2.1 Assol. Fig. Agitarsi minacciosamente e ferocemente; comportarsi con ferocia.

[1] Lancia, Eneide volg., 1316 (fior.), Libro 2, pag. 179.21: quelli vanno per diritto calle al prete, e in prima due suoi figliuoli picioli divorano; poi lui, fuggiendo, pigliano, e lui insanguinato e fedito, arrabbiando, il lasciano, e alla rôcca di Minerva sotto i piedi le fuggono. || Non è perfettamente chiaro se ad «arrabbiare» siano i serpenti o Laocoonte che si difende disperatamente o si dibatte nell'agonia (nel qual caso l'es. andrebbe ascritto a 2).

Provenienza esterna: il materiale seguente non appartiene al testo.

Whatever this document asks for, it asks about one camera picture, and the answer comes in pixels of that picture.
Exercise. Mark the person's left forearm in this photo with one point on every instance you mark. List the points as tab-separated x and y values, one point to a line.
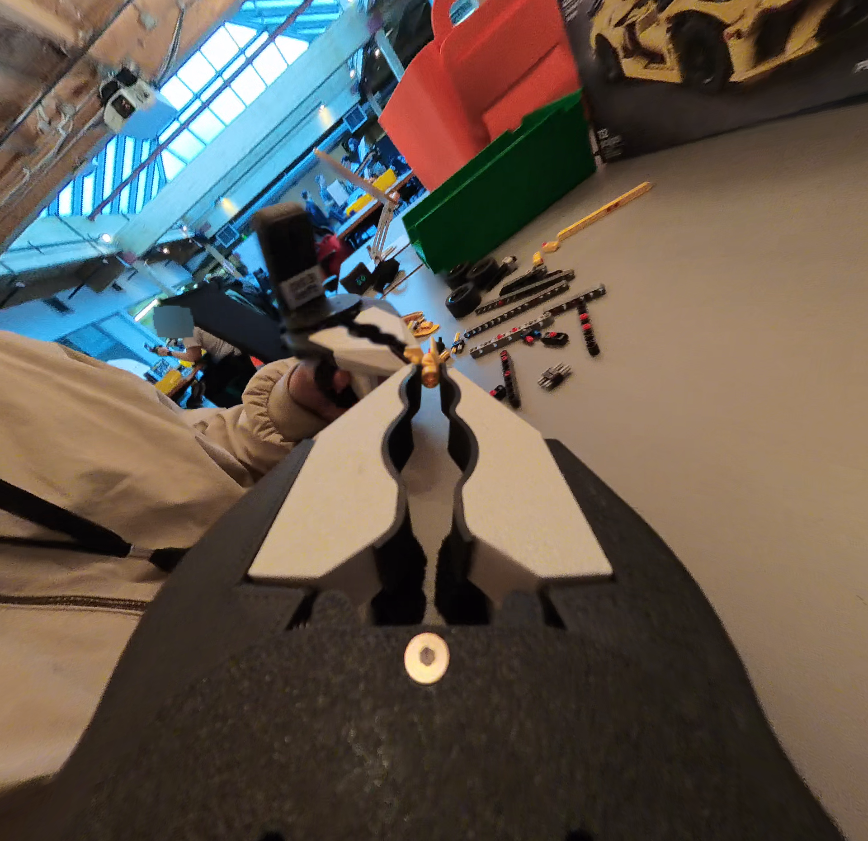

Non aiuta il confronto con Aen., II, 212-27, date la libertà e la sinteticità della trad.

[2] Angelo di Capua, 1316/37 (mess.), L. 2, pag. 38.19: Appressu vidi eu viniri lu re Agamenon et lu re Menelaus, li quali tucti smaniavanu et arraiavanu taglandu et auchidendu li miseri Truyani; ancora vidi eu la regina Heccuba, mugleri di re Priamu, cum plui di autri chentu donni plangiri amaramenti.

[3] Deca prima di Tito Livio, XIV pm. (fior.), L. 2, cap. 27, pag. 163.4: Il popolo comandò che Marco Letorio dedicasse il tempio, non tanto per onore di lui, però che non fu già uomo, a cui sì alta cosa appartenesse, come per odio de' consoli e per loro onta. Allora incominciaro a smuoversi ed arrabbiare l'uno de' consoli ed i Padri dall'una parte, ed il popolo dall'altra; ma il popolo era animoso, e mostravasi più aspro e più fiero nella bisogna che dinanzi.

2.2 Fig. Arrabbiare incontra di qno: imperversare contro, assalire ferocemente.

[1] Accurso di Cremona, 1321/37 (mess.), L. 5, cap. 1, vol. 2, pag. 15.18: Di lu quali animu se issi li Cappuani avissiru usatu per lu imperiu di Ruma inscontra di Hannibal, issi non avirianu dunata materia a li crudili seguri oy assuni di araiari incontra d'issi. || Cfr. Val. Max., V, 1, Ext. 5: «truculentis securibus materiem saeviendi non praebuissent».

3 Fig. Impazzire.

[1] Conti morali (ed. Segre), XIII ex. (sen.), 6, pag. 493.8: E colei ch'aveva volontae di mangiarla, la prese senza segnare; e incontenente che l'ebbe mangiata sì arabbiò. E cosie fue engannata, ch'ella fue fuore del senno per lo veneno ch'ella aveva mangiato.

[2] Tristano Ricc., XIII ex. (tosc.), pag. 398.24: La reina Y. morì per amore di T., e così finirono ambendue. Quando lo re Marco conobbe che la reina era morta, a poco ch'elli non arabbiava di duolo. || L'accezione è meno definita che negli altri ess., ma, dato il contesto, pare comunque da interpretare 'impazziva' piuttosto che da considerare in senso fig.

[3] Bind. d. Scelto (ed. Carlesso), a. 1322 (sen.), cap. 517, pag. 553.5: La reina Eccuba fu sì piena di dolore e d'angoscia ch'ella 'scì di suo senno, sì arabbiò in tal maniera che nullo huomo la potea tenere né rifrenare, né per battere né per gasticare.

[4] Cavalca, Vite eremiti, 1321-30 (pis.>fior.), cap. 5, pag. 167.13: e incontanente ebbe una piastra di metallo di Cipri, e sculsevi entro certi caratteri e certe incantagioni e figure secondo la dottrina di quell'arte, e puosela sotto il soglio della casa di quella vergine. E incontanente fatto questo, quella vergine fu sì malamente ferita, e riscaldata d'amore verso questo giovano, che quasi arrabbiando si levava di capo ogni cosa, chiamando il nome di costui, come pazza, perciocché l'era intrato uno demonio addosso, lo quale le faceva fare queste cose.

[5] Chiose Selmiane, 1321/37 (sen.), cap. 30, pag. 150.3: E per le dette cose la reina Echuba impaççò e arrabbiò, e così rabbiosa andava per Troia mordendo le genti, come cani; e' Greci la llapidaro e chon le pietre l'uccisero.